In December, Ascot updated the resource for Premier, incorporating results from 2018 drilling and folding in mineralization for the first time from the Silver Coin deposit. The resource is based on the formerly separate Premier/Northern Lights, Big Missouri, Dilworth, Martha Ellen and Silver Coin deposits, for a total of 2.78 million indicated tonnes grading 7.46 grams gold, 26.2 grams silver for 667,000 oz. gold and 2.34 million oz. silver. Inferred resources add 6.03 million tonnes grading 7.18 grams gold and 24 grams silver for 1.39 million oz. gold and 4.65 million oz. silver.
The deposits at Premier are described as intermediate-sulphidation epithermal gold-silver, while the mineralization at Red Mountain is concentrated in hydrothermal breccias within siltstone-mudstone and Hillside porphyry rocks.
Red Mountain comes with underground development from previous owners extending more than 2 km and a drill database consisting of 659 holes. It has also received provincial and federal government Environmental Assessment certifications.
Red Mountain contains measured and indicated resources of 2.77 million tonnes grading 7.9 grams gold per tonne and 23 grams silver for 705,000 oz. gold and 2.03 million oz. silver. Inferred resources add 316,000 tonnes averaging 6 grams gold and 8 grams silver for 61,000 oz. gold and 77,000 oz. silver.
Rob McLeod, the former president and CEO of IDM Mining, and now a consultant to Ascot, told analysts and investors on the conference call that it’s “a heck of a time to get into the stock.”
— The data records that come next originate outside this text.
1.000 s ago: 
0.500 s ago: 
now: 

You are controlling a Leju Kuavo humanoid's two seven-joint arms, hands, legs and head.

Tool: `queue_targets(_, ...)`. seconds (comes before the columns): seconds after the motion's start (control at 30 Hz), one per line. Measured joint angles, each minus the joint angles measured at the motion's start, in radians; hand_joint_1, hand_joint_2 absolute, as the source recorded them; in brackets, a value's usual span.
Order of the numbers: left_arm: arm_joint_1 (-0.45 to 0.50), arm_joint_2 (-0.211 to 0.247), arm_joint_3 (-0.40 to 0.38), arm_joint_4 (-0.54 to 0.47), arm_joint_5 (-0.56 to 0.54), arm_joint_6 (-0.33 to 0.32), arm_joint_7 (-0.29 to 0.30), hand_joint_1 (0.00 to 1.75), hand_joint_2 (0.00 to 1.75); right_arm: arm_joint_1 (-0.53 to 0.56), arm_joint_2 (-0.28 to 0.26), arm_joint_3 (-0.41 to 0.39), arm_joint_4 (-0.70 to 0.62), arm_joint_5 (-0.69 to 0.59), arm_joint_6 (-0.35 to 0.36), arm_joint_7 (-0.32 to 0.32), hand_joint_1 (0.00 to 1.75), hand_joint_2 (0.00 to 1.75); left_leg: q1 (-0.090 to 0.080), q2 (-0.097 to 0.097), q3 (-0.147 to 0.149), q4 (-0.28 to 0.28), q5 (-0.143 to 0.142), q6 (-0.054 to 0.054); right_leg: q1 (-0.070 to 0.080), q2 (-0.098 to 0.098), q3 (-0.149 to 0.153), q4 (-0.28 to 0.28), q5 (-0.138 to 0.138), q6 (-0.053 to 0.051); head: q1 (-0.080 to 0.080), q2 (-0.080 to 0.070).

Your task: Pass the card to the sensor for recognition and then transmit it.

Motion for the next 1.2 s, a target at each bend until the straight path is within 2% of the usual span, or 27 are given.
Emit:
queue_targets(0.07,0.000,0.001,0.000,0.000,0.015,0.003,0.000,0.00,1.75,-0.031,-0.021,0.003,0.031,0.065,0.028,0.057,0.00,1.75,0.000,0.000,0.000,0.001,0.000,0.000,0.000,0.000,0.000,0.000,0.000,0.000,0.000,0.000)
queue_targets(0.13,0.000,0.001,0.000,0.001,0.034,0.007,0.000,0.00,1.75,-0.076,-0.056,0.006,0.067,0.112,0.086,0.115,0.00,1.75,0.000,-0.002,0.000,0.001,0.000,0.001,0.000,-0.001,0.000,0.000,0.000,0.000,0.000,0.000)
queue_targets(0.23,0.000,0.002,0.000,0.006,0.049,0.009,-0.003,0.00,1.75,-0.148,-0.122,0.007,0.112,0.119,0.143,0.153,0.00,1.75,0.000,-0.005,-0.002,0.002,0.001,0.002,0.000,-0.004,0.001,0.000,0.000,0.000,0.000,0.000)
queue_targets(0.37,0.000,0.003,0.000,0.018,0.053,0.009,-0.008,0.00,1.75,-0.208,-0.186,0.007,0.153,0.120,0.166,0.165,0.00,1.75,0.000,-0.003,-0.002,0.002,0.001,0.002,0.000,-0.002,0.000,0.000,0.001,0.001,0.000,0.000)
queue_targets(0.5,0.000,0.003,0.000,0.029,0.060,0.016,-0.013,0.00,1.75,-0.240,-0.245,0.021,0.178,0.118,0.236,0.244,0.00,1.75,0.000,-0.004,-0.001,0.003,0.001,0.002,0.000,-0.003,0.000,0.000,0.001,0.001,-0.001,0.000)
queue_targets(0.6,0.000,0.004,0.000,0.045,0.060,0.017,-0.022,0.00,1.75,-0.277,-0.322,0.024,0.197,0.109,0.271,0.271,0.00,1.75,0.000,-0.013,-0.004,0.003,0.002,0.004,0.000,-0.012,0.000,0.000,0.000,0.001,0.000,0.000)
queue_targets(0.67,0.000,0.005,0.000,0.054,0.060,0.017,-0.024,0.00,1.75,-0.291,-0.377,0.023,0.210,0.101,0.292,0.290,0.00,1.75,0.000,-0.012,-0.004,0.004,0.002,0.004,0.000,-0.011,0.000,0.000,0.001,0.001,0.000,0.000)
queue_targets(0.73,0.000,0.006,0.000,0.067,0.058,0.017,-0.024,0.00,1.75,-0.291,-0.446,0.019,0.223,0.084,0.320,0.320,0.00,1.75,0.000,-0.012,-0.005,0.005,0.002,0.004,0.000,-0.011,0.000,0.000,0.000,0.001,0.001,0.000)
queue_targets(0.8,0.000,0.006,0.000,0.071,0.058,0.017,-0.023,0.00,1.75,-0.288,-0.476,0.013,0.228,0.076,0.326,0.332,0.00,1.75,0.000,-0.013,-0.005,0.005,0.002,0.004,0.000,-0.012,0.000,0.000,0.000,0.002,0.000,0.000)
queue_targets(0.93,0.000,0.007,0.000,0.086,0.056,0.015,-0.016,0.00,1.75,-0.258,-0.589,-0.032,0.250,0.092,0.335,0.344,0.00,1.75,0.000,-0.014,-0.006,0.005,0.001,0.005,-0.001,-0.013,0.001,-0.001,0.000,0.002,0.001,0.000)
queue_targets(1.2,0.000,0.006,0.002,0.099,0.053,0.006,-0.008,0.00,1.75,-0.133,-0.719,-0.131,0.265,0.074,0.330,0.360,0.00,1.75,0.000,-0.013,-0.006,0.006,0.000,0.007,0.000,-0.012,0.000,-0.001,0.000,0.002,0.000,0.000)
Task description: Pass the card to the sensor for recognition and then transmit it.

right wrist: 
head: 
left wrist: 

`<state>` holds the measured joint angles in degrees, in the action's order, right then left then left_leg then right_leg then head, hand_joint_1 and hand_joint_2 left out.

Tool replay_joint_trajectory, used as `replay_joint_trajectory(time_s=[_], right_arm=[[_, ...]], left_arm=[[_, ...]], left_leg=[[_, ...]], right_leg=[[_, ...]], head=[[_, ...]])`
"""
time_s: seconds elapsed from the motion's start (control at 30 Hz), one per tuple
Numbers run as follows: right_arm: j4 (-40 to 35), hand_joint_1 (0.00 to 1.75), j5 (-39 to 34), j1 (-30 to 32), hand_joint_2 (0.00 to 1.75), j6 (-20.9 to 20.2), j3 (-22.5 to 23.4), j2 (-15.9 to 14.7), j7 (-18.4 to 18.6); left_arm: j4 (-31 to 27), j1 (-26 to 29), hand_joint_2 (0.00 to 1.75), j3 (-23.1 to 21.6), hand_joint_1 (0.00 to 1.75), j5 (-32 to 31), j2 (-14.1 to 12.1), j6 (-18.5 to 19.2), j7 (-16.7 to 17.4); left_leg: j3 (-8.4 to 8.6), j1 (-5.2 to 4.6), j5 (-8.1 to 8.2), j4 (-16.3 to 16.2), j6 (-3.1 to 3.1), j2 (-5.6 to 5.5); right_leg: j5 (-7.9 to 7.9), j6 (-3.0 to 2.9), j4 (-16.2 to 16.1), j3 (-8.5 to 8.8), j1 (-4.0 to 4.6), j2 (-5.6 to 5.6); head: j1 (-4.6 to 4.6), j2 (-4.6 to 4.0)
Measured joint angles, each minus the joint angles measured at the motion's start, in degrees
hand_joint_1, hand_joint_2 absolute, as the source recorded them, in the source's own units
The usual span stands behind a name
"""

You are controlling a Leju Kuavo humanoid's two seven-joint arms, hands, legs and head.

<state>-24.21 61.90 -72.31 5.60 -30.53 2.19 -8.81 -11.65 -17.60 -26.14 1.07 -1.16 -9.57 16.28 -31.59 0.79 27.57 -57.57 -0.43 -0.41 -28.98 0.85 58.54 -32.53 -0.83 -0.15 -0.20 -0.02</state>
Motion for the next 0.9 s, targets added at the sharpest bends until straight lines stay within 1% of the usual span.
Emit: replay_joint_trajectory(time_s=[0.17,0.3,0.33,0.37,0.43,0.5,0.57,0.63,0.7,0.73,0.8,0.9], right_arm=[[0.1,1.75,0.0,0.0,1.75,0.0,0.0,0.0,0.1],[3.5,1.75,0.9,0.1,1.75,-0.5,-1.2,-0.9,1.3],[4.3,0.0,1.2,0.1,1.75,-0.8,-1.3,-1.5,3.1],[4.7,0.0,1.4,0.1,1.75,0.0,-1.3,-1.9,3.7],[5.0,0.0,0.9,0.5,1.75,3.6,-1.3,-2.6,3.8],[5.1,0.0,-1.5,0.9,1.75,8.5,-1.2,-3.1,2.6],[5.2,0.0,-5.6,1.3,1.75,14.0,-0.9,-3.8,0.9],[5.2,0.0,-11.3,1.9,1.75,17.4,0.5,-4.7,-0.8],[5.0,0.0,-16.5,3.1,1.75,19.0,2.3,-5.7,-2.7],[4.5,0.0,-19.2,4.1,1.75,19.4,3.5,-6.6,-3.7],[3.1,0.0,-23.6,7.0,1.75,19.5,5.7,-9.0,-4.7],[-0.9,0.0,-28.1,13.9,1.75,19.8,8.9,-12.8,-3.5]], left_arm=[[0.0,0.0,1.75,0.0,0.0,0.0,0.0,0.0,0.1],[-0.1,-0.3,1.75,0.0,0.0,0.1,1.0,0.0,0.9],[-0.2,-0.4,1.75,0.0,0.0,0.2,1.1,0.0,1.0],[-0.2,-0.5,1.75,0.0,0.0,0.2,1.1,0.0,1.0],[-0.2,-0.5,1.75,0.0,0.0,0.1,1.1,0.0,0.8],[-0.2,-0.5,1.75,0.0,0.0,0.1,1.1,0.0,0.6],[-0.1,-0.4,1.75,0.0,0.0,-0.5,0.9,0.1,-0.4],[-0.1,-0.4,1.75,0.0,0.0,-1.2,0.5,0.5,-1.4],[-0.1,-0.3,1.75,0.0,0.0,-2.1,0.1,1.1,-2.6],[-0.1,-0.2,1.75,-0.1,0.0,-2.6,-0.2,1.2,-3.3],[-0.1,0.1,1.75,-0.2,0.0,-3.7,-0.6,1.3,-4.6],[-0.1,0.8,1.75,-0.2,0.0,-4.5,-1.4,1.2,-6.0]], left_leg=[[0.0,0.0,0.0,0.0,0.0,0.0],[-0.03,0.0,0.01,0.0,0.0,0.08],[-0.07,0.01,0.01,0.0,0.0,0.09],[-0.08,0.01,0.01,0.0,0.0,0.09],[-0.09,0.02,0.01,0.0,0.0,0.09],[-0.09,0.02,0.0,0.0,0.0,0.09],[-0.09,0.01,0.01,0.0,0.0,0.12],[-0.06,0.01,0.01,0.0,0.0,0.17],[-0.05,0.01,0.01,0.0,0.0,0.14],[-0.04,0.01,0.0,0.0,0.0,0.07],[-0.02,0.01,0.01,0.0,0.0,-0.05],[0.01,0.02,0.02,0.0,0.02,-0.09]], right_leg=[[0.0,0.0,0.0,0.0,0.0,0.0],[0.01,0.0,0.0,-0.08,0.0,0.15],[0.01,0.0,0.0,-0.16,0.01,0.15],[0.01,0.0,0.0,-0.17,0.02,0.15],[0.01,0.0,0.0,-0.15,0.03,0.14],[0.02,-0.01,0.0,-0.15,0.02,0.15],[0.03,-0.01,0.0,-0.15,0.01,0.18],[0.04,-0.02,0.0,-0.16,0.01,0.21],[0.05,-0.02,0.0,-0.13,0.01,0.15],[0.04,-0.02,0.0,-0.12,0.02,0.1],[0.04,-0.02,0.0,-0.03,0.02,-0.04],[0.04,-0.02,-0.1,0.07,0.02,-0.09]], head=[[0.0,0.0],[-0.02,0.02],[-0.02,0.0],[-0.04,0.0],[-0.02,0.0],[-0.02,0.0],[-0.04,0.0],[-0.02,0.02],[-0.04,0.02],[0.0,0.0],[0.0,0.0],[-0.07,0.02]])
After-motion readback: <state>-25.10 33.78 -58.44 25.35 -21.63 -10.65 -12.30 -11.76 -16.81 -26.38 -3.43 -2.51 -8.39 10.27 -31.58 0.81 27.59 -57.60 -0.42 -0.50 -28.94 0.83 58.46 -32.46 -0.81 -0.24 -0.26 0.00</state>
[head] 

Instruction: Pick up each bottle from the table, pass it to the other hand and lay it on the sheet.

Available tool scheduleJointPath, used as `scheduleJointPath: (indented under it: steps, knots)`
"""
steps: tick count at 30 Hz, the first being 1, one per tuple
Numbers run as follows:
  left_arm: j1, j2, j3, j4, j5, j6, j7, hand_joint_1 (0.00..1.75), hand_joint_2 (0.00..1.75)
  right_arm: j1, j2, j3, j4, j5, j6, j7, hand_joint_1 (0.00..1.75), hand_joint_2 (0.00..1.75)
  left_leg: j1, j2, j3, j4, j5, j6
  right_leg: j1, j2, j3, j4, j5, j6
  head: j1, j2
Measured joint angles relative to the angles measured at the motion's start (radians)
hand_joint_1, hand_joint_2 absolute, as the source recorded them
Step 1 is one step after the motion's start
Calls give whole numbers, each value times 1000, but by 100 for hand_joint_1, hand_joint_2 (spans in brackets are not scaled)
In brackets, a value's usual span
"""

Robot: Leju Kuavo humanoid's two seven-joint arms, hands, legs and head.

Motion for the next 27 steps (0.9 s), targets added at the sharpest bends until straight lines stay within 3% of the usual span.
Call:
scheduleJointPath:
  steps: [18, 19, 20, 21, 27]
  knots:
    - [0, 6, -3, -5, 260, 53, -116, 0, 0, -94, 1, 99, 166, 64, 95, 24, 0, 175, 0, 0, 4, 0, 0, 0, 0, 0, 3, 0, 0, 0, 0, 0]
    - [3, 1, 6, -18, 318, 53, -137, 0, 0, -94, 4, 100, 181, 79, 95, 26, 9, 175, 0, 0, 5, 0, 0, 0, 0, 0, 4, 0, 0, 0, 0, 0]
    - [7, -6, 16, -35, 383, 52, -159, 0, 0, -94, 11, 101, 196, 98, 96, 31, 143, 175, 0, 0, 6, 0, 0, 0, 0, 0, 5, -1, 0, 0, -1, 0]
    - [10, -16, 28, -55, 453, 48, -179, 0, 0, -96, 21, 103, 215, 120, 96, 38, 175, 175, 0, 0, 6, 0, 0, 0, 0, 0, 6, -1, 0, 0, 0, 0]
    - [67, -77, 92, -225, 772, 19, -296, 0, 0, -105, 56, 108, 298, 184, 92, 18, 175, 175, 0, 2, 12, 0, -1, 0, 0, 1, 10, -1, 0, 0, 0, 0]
“We have internal models and know that they would be very appealing to investors, but to me, it’s the exploration upside that is still not fully appreciated by the market for these two projects.
“Most of the exploration that has been done has been in and around the historic mines. To go out and test new areas — especially with our understanding of the regional metallogeny — can reveal some of the bonanza grades the Golden Triangle is famous for.”
Looking ahead, White says Ascot plans to complete a feasibility study on Red Mountain in mid-2019. The study will also give investors a sense of what Red Mountain and Premier look like together, even though Red Mountain has identified reserves, while Premier has only resources. A second feasibility study released before year-end would have reserves for Premier.
“That is what will be needed to get an uptick in value, and to attract the kind of funds necessary to put this mine back into production,” White says. “What that requires is we have to do the drilling at Silver Coin and Big Missouri so that it’s converted into reserves.”
In terms of putting the mine back into production, Ascot has mining and reclamation permits, but these need to be amended back into active status, and management intends to apply for an amendment to the Mines Act later this year.
“The company is in a far better position than it has ever been in,” White says. “It will take us to the end of the year to get the feasibility in place. We’d connect with capital in the first quarter of 2020, and, from there, we’re ready to go. Brucejack cost $800 million to build, and we’re talking about something one-tenth of that cost.
“I appreciate there are a lot of long-suffering shareholders,” he says. “We’ve made significant progress over the last 16 months, and we expect to make significant progress over the next nine months.”
Ascot’s shares are trading at 75¢ in a 52-week range of 72¢ to $1.65. The company has a $157-million market capitalization.